→ **What to work on**: Whenever a line carries the word "things", pull it out of the entries.

(Records contained in a dataset)
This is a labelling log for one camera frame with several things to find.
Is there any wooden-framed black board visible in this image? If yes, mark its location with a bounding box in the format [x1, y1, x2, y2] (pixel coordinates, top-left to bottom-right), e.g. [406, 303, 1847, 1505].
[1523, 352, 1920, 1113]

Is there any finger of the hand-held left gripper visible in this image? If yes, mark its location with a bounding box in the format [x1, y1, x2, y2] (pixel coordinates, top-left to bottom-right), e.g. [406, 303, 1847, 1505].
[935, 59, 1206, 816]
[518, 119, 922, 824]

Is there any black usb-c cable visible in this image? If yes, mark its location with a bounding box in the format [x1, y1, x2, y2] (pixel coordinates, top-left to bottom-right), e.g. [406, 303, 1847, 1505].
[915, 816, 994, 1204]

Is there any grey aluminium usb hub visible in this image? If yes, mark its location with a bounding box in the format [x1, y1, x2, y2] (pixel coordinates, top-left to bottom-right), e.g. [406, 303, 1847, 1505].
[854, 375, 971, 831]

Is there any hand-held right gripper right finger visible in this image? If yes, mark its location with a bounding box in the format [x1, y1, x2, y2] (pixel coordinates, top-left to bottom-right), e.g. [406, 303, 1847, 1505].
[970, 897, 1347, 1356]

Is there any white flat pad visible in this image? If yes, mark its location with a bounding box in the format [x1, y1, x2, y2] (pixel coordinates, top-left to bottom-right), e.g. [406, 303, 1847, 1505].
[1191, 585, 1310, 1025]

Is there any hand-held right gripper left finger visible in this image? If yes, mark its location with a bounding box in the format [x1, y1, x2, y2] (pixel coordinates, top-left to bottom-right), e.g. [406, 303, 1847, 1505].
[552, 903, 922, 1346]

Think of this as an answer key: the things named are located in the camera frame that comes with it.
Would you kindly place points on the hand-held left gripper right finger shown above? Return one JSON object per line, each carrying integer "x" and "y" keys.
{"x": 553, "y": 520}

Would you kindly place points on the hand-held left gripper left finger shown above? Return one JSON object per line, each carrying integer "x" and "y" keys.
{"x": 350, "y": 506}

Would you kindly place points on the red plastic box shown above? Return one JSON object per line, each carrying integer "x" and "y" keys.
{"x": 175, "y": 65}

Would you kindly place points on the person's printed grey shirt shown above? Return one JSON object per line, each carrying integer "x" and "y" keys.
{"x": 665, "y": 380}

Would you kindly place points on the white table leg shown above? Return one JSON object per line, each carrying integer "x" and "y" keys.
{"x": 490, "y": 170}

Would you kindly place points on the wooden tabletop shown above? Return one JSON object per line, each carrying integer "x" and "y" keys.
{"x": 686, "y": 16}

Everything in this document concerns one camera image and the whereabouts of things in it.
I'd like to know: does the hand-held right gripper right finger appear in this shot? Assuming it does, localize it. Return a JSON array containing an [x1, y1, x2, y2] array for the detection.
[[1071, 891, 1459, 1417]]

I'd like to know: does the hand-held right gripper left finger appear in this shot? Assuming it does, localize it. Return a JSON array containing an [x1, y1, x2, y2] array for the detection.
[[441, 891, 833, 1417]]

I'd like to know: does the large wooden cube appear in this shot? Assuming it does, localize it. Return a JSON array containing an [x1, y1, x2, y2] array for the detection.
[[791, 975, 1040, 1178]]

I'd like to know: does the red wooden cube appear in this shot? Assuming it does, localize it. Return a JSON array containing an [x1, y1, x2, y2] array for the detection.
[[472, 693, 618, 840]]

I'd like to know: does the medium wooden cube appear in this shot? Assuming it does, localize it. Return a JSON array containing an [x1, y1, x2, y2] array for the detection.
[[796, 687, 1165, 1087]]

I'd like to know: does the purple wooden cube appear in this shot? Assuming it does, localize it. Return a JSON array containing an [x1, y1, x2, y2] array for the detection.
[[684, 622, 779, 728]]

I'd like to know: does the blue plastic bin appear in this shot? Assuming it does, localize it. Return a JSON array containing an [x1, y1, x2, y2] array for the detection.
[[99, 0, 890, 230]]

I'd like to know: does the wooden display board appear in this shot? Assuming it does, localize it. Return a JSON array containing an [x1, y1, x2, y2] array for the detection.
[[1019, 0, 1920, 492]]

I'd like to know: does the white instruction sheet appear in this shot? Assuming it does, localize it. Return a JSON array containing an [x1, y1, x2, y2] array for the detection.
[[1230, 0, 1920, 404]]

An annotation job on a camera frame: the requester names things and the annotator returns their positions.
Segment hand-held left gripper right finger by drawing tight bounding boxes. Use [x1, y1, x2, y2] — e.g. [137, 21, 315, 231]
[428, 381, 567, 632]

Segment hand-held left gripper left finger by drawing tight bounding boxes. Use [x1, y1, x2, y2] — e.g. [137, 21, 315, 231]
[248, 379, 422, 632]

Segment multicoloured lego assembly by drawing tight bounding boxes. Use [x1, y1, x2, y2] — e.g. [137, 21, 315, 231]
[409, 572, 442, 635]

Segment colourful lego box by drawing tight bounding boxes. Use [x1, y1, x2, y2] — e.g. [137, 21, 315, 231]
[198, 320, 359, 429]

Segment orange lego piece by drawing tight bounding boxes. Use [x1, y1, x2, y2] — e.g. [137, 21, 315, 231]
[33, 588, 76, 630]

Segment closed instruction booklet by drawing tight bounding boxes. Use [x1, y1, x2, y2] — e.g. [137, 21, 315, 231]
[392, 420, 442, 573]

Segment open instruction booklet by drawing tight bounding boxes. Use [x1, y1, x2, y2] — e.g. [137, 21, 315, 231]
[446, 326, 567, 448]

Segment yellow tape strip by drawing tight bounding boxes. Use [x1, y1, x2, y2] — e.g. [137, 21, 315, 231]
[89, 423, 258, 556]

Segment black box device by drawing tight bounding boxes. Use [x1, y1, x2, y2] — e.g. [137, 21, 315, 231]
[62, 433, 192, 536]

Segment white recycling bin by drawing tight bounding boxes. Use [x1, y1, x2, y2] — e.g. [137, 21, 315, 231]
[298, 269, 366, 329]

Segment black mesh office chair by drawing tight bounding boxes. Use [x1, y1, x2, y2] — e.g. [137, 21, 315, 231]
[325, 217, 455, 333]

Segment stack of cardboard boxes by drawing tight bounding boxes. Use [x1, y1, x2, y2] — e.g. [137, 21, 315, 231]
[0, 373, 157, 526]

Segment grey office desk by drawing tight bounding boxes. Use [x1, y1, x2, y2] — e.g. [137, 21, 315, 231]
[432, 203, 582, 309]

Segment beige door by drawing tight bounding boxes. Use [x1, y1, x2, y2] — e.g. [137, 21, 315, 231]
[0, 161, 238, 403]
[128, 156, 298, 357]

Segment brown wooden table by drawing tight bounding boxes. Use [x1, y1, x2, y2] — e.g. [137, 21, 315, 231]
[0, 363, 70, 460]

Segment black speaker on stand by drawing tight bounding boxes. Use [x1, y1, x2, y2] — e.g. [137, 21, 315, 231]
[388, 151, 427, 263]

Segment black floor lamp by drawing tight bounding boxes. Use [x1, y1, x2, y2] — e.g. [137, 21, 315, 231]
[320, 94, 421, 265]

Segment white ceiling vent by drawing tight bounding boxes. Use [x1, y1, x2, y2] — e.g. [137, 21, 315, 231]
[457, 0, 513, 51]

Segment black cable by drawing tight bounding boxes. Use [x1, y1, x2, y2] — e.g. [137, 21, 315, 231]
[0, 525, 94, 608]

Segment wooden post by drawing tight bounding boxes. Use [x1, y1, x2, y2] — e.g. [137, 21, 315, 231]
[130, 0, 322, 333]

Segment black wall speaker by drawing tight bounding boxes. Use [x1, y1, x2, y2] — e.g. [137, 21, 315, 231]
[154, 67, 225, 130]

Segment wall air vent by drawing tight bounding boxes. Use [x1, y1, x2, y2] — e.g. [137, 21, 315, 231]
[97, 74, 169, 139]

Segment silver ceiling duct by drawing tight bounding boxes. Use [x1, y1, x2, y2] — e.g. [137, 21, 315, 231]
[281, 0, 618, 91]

→ **Task output**:
This is a labelling log for one camera frame with several things to find.
Think of this as an answer key: the things named are located in the camera frame that comes with it.
Everything in this document concerns one camera image and the whereabouts of things in it.
An annotation job on a camera frame: the requester names things and the annotator returns their positions.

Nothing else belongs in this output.